ちょうどその時期、小野寺が「さや(吉村)が、自分のことをたくさん話してくれるようになりました」と言っていたことがある。そうした変化は、吉村自身も認めている。
「以前は、プレッシャーなどがあってもそれに気づかないというか、いつもどおりに振る舞おうと思っていた気がします。でも、たとえば大事なショットの前に、チームメイトに『私、今緊張しているかも』と伝えると、『それが普通だよ』とか『大丈夫、私も(緊張)してるから』とか言ってもらえて、気持ちがラクになったんです。自分がわかっていれば、緊張は決して悪いことではないと思えるようになりました」
そして、これまでの苦労や悔しさの連続を糧とし、出産を経て、メンタルトレーニングなどの成果が結実したのが、2025年2月の日本選手権優勝であり、9月の日本代表決定戦だったかもしれない。

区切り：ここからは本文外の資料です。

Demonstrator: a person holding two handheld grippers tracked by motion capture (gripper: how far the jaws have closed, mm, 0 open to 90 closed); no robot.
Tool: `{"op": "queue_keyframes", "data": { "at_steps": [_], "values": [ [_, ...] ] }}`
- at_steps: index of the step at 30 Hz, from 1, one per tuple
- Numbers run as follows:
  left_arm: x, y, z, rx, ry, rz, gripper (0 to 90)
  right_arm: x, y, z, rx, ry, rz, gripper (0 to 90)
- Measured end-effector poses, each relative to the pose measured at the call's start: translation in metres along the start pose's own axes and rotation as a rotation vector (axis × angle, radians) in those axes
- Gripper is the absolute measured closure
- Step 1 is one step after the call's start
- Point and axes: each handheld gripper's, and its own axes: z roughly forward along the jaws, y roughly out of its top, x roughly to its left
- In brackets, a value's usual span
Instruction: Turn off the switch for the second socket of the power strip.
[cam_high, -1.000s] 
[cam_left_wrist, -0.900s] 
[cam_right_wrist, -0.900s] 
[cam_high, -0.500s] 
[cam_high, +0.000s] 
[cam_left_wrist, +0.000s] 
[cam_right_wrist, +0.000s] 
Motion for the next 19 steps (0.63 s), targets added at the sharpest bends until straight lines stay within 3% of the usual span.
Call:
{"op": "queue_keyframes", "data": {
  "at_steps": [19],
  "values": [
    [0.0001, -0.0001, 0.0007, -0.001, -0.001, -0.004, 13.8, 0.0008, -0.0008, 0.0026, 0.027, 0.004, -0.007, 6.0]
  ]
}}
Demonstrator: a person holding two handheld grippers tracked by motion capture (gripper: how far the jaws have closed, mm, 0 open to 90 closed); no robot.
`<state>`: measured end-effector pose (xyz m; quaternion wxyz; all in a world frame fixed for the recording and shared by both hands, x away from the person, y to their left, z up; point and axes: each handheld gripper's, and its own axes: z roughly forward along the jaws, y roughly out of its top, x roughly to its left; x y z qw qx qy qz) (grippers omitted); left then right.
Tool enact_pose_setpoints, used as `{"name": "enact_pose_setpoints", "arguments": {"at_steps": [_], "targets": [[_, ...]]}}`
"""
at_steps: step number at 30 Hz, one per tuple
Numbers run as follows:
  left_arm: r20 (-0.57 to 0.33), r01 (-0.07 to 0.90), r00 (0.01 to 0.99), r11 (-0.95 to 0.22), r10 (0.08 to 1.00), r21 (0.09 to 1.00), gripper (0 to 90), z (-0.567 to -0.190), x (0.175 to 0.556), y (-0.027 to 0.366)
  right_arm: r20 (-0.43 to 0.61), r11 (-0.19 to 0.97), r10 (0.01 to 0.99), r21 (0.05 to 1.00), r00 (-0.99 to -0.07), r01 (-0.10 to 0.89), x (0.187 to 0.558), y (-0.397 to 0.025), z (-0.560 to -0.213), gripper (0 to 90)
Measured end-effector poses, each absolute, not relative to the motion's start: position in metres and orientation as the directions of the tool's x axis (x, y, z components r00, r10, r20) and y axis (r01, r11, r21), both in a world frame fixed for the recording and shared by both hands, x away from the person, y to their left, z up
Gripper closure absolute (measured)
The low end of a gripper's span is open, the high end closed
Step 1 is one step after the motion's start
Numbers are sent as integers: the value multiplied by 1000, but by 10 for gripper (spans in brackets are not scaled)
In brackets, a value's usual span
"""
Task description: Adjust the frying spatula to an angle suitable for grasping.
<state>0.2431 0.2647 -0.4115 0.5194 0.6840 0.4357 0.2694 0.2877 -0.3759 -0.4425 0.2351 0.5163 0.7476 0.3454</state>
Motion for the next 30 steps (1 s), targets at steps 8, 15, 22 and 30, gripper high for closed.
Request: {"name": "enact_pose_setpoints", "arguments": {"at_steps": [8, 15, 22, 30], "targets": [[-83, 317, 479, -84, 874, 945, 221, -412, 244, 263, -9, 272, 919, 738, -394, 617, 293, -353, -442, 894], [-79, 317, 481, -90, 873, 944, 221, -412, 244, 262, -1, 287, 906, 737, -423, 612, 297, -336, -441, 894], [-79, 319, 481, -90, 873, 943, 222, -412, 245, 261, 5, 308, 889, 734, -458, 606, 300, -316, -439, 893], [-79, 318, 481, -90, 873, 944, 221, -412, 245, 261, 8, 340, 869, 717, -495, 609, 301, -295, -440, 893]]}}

代表決定戦では、いきなり2連敗を喫して崖っぷちに追い込まれたが、「自分が決めきれない悔しい気持ちをミーティングで吐き出して、いい切り替えになりました」と吉村。そこから粘り強さを発揮して、代表の座を勝ち取った。
五輪出場を決めた世界最終予選のノルウェー戦の朝も、吉村は「緊張してました」と言う。
「ご飯とかも全然喉を通らなくて......。とりあえず、餅を食べたからいいかと思って」
朝にコーヒーを飲むことが多いというが、それも、右手の親指と人差し指で「少し」というジェスチャーを見せながら、「これぐらいしか飲めなくて......」と吉村。
「まあでも、ちょっとくらい食べなくても死なないし。そういった気持ちが味わえるのも自分たちだけなので、それも楽しみながらやろうと」
自己分析と、いい意味での開き直りは、間違いなくこの4年間で吉村が作り上げたメンタルだ。無論、五輪への道も、ブレず、折れず、腐らずに挑戦をやめなかった彼女でしか、拓くことはできなかっただろう。
現地時間2月12日、ミラノ・コルティナ五輪ではいよいよカーリング女子のラウンドロビン(総当たりの予選リーグ)が始まる。日本の初戦の相手は、北京五輪銅メダル、平昌五輪金メダルのスウェーデンだ。
「緊張はすると思います。でもそれを『私、緊張しているな。よしよし』と思って試合をすると思います。始まってしまえば、たくさん考えることがあるから自然に集中できるんです」
人生のちょうど半分を挑戦に費やし、なかなか勝てなかったからこそ手に入れることができた武器を身につけた吉村。彼女が率いるフォルティウスの集大成に注目である。